:: RECORDS FOR THIS EXERCISE ::
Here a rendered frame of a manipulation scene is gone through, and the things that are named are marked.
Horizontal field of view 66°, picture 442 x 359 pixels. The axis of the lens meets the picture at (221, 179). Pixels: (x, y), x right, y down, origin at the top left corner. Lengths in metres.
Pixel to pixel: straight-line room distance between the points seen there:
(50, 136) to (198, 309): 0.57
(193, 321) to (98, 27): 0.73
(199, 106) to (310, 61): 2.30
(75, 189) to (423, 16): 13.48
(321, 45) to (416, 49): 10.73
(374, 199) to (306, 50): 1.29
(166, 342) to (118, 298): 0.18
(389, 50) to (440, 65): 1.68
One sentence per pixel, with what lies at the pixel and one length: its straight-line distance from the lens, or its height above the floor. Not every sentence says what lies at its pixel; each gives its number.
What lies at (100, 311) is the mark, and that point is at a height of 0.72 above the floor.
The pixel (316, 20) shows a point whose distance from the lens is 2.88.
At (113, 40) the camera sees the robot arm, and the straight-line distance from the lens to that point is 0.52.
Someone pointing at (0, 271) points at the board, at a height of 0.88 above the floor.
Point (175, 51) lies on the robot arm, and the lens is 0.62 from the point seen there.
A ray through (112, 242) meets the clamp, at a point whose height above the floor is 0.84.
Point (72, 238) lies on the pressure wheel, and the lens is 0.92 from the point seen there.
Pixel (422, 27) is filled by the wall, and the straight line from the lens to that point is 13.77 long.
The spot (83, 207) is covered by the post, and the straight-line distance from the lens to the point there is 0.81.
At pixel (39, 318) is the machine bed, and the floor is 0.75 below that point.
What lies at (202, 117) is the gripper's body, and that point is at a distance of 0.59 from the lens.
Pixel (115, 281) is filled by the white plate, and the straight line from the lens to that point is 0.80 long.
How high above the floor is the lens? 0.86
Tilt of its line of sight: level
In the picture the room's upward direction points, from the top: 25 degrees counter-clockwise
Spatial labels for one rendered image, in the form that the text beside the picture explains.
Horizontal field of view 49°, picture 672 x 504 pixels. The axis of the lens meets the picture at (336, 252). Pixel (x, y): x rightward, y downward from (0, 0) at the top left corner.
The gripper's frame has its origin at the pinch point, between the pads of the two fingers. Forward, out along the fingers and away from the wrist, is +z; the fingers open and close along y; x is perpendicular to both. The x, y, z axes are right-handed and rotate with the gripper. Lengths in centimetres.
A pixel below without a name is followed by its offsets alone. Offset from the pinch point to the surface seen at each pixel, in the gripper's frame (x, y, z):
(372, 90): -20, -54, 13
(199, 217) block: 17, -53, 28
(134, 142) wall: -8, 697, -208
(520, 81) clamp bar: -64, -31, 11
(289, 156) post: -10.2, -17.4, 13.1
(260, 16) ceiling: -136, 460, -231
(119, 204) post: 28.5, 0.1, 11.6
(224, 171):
:::
## WHAT IS REQUIRED
Which lines in the data above hold the string "picture"? Show each one.

## ANSWER
Horizontal field of view 66°, picture 442 x 359 pixels. The axis of the lens meets the picture at (221, 179). Pixels: (x, y), x right, y down, origin at the top left corner. Lengths in metres.
In the picture the room's upward direction points, from the top: 25 degrees counter-clockwise
Spatial labels for one rendered image, in the form that the text beside the picture explains.
Horizontal field of view 49°, picture 672 x 504 pixels. The axis of the lens meets the picture at (336, 252). Pixel (x, y): x rightward, y downward from (0, 0) at the top left corner.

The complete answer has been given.